▶ [Information supplied]

▼

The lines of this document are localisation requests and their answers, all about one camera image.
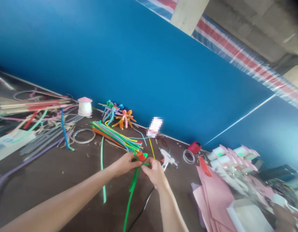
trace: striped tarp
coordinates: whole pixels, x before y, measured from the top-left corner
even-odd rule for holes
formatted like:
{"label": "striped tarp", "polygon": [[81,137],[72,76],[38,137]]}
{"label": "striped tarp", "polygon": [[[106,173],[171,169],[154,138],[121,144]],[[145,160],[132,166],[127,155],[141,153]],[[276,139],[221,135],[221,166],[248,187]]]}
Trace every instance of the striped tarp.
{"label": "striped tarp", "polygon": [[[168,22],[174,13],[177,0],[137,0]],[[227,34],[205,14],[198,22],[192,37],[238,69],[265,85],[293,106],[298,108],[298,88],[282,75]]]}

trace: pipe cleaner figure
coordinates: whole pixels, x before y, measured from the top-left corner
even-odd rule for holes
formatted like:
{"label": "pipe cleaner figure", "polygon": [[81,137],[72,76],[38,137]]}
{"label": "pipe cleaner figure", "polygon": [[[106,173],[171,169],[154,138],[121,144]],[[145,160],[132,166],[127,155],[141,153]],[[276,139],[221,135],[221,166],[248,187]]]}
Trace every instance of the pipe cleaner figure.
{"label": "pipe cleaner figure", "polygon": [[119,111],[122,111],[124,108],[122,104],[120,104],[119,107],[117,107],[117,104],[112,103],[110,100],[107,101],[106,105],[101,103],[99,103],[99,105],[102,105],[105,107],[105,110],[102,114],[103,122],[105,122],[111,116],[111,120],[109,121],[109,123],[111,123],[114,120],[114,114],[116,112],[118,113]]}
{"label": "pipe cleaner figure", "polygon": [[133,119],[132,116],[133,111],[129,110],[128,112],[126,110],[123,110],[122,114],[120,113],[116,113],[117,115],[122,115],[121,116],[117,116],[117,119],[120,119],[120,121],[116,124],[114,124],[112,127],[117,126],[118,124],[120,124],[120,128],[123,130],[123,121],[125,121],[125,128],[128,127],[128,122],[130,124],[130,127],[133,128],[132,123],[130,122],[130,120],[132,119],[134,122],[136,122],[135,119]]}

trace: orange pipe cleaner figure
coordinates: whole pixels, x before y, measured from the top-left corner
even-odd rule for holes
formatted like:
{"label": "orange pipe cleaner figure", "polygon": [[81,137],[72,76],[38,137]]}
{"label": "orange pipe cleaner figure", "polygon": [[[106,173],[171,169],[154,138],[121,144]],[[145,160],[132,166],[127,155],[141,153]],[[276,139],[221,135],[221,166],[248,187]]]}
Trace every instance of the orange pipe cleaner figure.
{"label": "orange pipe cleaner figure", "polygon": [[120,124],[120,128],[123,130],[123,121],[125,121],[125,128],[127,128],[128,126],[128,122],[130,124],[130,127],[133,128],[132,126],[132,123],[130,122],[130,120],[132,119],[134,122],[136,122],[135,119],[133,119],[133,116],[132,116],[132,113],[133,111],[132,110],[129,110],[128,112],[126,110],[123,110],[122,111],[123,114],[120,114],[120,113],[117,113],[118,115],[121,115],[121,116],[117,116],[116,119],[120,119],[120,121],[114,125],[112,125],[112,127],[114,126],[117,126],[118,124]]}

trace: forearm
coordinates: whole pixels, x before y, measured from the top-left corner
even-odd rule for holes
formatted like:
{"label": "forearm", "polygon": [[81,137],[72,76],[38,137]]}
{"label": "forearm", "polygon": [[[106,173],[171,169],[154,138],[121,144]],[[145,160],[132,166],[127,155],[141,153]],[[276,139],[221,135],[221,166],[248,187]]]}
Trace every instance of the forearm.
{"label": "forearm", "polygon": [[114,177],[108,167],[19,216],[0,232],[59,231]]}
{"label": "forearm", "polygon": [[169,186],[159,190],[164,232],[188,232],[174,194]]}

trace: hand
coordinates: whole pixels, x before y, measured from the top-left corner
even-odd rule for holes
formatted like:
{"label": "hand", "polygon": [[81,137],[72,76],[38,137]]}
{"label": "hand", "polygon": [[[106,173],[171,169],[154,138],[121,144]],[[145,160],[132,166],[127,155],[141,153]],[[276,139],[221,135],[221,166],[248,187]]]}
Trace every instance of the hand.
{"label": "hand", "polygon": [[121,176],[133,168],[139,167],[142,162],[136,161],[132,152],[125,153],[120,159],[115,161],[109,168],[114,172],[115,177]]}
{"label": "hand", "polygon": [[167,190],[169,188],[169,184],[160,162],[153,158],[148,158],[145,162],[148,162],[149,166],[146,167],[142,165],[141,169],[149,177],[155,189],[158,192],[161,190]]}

▲

▶ [What is needed] Each entry above is to be duplicated exactly, and its pictures omitted.

▶ [Your solution]
The lines of this document are localisation requests and their answers, all about one camera image.
trace: striped tarp
coordinates: whole pixels, x before y, measured from the top-left corner
even-odd rule for holes
formatted like:
{"label": "striped tarp", "polygon": [[81,137],[72,76],[38,137]]}
{"label": "striped tarp", "polygon": [[[106,173],[171,169],[154,138],[121,144]],[[145,160],[132,166],[127,155],[141,153]],[[276,139],[221,135],[221,166],[248,187]]]}
Trace every instance of the striped tarp.
{"label": "striped tarp", "polygon": [[[168,22],[174,13],[177,0],[137,0]],[[227,34],[205,14],[198,22],[192,37],[238,69],[265,85],[293,106],[298,108],[298,88],[282,75]]]}

trace: pipe cleaner figure
coordinates: whole pixels, x before y, measured from the top-left corner
even-odd rule for holes
formatted like:
{"label": "pipe cleaner figure", "polygon": [[81,137],[72,76],[38,137]]}
{"label": "pipe cleaner figure", "polygon": [[[106,173],[171,169],[154,138],[121,144]],[[145,160],[132,166],[127,155],[141,153]],[[276,139],[221,135],[221,166],[248,187]]]}
Trace every instance of the pipe cleaner figure.
{"label": "pipe cleaner figure", "polygon": [[119,111],[122,111],[124,108],[122,104],[120,104],[119,107],[117,107],[117,104],[112,103],[110,100],[107,101],[106,105],[101,103],[99,103],[99,105],[102,105],[105,107],[105,110],[102,114],[103,122],[105,122],[111,116],[111,120],[109,121],[109,123],[111,123],[114,120],[114,114],[116,112],[118,113]]}
{"label": "pipe cleaner figure", "polygon": [[133,119],[132,116],[133,111],[129,110],[128,112],[126,110],[123,110],[122,114],[120,113],[116,113],[117,115],[122,115],[121,116],[117,116],[117,119],[120,119],[120,121],[116,124],[114,124],[112,127],[117,126],[118,124],[120,124],[120,128],[123,130],[123,121],[125,121],[125,128],[128,127],[128,122],[130,124],[130,127],[133,128],[132,123],[130,122],[130,120],[132,119],[134,122],[136,122],[135,119]]}

trace: orange pipe cleaner figure
coordinates: whole pixels, x before y, measured from the top-left corner
even-odd rule for holes
formatted like:
{"label": "orange pipe cleaner figure", "polygon": [[81,137],[72,76],[38,137]]}
{"label": "orange pipe cleaner figure", "polygon": [[[106,173],[171,169],[154,138],[121,144]],[[145,160],[132,166],[127,155],[141,153]],[[276,139],[221,135],[221,166],[248,187]]]}
Trace every instance of the orange pipe cleaner figure.
{"label": "orange pipe cleaner figure", "polygon": [[120,124],[120,128],[123,130],[123,121],[125,121],[125,128],[127,128],[128,126],[128,122],[130,124],[130,127],[133,128],[132,126],[132,123],[130,122],[130,120],[132,119],[134,122],[136,122],[135,119],[133,119],[133,116],[132,116],[132,113],[133,111],[132,110],[129,110],[128,112],[126,110],[123,110],[122,111],[123,114],[120,114],[120,113],[117,113],[118,115],[121,115],[121,116],[117,116],[116,119],[120,119],[120,121],[114,125],[112,125],[112,127],[114,126],[117,126],[118,124]]}

trace: forearm
coordinates: whole pixels, x before y, measured from the top-left corner
even-odd rule for holes
formatted like:
{"label": "forearm", "polygon": [[81,137],[72,76],[38,137]]}
{"label": "forearm", "polygon": [[[106,173],[171,169],[154,138],[121,144]],[[145,160],[132,166],[127,155],[141,153]],[[276,139],[221,135],[221,166],[248,187]]]}
Trace every instance of the forearm.
{"label": "forearm", "polygon": [[114,177],[108,167],[19,216],[0,232],[59,231]]}
{"label": "forearm", "polygon": [[169,186],[159,190],[164,232],[188,232],[174,194]]}

trace: hand
coordinates: whole pixels, x before y, measured from the top-left corner
even-odd rule for holes
formatted like:
{"label": "hand", "polygon": [[81,137],[72,76],[38,137]]}
{"label": "hand", "polygon": [[[106,173],[171,169],[154,138],[121,144]],[[145,160],[132,166],[127,155],[141,153]],[[276,139],[221,135],[221,166],[248,187]]]}
Trace every instance of the hand.
{"label": "hand", "polygon": [[121,176],[133,168],[139,167],[142,162],[136,161],[132,152],[125,153],[120,159],[115,161],[109,168],[114,172],[115,177]]}
{"label": "hand", "polygon": [[167,190],[169,188],[169,184],[160,162],[153,158],[148,158],[145,162],[148,162],[149,166],[146,167],[142,165],[141,169],[149,177],[155,189],[158,192],[161,190]]}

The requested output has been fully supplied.